What the exercise asks: For this listing, report how many lines contain the string "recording", using only a number.

=== Begin Enclosure ===

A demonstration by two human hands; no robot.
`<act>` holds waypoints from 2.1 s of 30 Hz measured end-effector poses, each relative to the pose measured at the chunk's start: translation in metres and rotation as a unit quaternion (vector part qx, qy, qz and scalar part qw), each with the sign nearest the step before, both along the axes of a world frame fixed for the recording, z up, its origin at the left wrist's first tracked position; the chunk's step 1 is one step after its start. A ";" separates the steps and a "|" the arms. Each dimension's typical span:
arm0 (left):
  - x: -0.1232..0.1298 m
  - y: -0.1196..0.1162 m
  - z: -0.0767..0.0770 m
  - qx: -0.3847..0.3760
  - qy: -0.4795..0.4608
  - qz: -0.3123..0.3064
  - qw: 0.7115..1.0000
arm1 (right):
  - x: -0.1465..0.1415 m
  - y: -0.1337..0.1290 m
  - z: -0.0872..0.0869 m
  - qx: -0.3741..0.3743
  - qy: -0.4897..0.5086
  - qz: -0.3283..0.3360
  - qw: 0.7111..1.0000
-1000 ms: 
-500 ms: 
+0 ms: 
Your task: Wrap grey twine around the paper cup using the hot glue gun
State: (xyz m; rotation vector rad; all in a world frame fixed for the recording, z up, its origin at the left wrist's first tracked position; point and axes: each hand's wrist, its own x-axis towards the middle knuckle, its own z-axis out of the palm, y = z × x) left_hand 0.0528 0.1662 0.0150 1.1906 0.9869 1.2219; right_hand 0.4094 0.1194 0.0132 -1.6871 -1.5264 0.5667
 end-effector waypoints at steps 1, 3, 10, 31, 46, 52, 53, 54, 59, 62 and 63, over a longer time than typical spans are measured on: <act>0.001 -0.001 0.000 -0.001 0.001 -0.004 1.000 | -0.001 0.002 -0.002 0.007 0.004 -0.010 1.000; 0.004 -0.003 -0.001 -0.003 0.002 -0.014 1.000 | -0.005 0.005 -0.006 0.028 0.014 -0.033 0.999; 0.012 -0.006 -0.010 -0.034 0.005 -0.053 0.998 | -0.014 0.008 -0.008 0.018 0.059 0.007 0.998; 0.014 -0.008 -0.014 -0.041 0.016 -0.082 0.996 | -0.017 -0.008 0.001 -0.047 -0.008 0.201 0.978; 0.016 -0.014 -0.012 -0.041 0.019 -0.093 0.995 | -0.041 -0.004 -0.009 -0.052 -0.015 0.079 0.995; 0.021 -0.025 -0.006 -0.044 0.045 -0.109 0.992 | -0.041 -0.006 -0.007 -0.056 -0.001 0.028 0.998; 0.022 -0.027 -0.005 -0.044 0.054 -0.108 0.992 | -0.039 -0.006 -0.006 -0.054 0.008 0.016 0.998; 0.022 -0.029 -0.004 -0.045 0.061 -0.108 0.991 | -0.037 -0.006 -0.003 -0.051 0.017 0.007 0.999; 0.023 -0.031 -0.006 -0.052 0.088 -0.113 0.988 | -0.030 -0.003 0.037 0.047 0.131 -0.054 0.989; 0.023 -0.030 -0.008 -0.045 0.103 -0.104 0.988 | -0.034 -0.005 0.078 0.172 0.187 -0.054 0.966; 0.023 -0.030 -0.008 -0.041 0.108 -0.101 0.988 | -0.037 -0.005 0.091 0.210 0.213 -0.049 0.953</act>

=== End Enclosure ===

Answer section: 2